● Task requirements: Copy the full listing, changing nothing.
════════════════════
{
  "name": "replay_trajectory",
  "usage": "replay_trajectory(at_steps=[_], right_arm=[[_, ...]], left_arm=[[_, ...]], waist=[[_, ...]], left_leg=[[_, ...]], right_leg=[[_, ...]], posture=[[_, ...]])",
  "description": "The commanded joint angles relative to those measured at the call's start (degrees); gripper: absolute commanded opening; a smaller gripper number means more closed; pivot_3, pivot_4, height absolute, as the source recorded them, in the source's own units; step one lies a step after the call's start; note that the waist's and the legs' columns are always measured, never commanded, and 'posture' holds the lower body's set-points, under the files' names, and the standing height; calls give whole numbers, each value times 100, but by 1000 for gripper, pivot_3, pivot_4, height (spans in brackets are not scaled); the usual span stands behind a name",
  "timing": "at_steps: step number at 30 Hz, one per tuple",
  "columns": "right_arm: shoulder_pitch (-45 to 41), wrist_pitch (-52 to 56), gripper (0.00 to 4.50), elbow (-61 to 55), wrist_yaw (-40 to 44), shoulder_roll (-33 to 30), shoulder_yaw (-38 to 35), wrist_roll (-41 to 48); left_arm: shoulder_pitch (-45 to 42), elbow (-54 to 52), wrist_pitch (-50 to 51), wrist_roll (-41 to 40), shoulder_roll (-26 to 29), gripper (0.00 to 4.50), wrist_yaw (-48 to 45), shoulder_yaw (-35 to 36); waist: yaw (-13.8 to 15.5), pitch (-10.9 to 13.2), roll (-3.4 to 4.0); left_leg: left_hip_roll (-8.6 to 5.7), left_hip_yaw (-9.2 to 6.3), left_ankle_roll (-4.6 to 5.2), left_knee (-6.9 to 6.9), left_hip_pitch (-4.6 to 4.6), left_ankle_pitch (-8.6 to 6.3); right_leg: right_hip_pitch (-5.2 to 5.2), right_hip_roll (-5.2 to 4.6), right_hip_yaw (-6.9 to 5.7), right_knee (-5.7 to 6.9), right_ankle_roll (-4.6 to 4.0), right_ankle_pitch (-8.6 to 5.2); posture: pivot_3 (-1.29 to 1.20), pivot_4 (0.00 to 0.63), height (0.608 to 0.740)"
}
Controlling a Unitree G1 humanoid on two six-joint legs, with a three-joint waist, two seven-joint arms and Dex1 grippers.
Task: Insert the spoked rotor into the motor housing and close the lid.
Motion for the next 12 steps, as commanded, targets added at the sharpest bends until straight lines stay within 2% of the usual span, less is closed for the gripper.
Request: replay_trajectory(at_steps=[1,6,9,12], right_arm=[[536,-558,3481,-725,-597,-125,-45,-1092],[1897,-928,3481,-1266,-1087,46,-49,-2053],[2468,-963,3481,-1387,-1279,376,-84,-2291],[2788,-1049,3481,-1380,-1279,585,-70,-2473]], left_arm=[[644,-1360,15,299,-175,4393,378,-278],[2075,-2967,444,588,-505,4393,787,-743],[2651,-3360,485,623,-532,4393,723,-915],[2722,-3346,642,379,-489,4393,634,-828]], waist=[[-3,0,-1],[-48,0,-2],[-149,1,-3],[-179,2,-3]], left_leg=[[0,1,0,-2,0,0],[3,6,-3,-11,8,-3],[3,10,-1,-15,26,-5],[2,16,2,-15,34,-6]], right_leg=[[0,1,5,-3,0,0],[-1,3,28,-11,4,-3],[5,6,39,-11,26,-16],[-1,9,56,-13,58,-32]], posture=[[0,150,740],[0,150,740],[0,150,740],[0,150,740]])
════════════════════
● Answer to the problem:
{
  "name": "replay_trajectory",
  "usage": "replay_trajectory(at_steps=[_], right_arm=[[_, ...]], left_arm=[[_, ...]], waist=[[_, ...]], left_leg=[[_, ...]], right_leg=[[_, ...]], posture=[[_, ...]])",
  "description": "The commanded joint angles relative to those measured at the call's start (degrees); gripper: absolute commanded opening; a smaller gripper number means more closed; pivot_3, pivot_4, height absolute, as the source recorded them, in the source's own units; step one lies a step after the call's start; note that the waist's and the legs' columns are always measured, never commanded, and 'posture' holds the lower body's set-points, under the files' names, and the standing height; calls give whole numbers, each value times 100, but by 1000 for gripper, pivot_3, pivot_4, height (spans in brackets are not scaled); the usual span stands behind a name",
  "timing": "at_steps: step number at 30 Hz, one per tuple",
  "columns": "right_arm: shoulder_pitch (-45 to 41), wrist_pitch (-52 to 56), gripper (0.00 to 4.50), elbow (-61 to 55), wrist_yaw (-40 to 44), shoulder_roll (-33 to 30), shoulder_yaw (-38 to 35), wrist_roll (-41 to 48); left_arm: shoulder_pitch (-45 to 42), elbow (-54 to 52), wrist_pitch (-50 to 51), wrist_roll (-41 to 40), shoulder_roll (-26 to 29), gripper (0.00 to 4.50), wrist_yaw (-48 to 45), shoulder_yaw (-35 to 36); waist: yaw (-13.8 to 15.5), pitch (-10.9 to 13.2), roll (-3.4 to 4.0); left_leg: left_hip_roll (-8.6 to 5.7), left_hip_yaw (-9.2 to 6.3), left_ankle_roll (-4.6 to 5.2), left_knee (-6.9 to 6.9), left_hip_pitch (-4.6 to 4.6), left_ankle_pitch (-8.6 to 6.3); right_leg: right_hip_pitch (-5.2 to 5.2), right_hip_roll (-5.2 to 4.6), right_hip_yaw (-6.9 to 5.7), right_knee (-5.7 to 6.9), right_ankle_roll (-4.6 to 4.0), right_ankle_pitch (-8.6 to 5.2); posture: pivot_3 (-1.29 to 1.20), pivot_4 (0.00 to 0.63), height (0.608 to 0.740)"
}
Controlling a Unitree G1 humanoid on two six-joint legs, with a three-joint waist, two seven-joint arms and Dex1 grippers.
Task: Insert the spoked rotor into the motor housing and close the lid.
Motion for the next 12 steps, as commanded, targets added at the sharpest bends until straight lines stay within 2% of the usual span, less is closed for the gripper.
Request: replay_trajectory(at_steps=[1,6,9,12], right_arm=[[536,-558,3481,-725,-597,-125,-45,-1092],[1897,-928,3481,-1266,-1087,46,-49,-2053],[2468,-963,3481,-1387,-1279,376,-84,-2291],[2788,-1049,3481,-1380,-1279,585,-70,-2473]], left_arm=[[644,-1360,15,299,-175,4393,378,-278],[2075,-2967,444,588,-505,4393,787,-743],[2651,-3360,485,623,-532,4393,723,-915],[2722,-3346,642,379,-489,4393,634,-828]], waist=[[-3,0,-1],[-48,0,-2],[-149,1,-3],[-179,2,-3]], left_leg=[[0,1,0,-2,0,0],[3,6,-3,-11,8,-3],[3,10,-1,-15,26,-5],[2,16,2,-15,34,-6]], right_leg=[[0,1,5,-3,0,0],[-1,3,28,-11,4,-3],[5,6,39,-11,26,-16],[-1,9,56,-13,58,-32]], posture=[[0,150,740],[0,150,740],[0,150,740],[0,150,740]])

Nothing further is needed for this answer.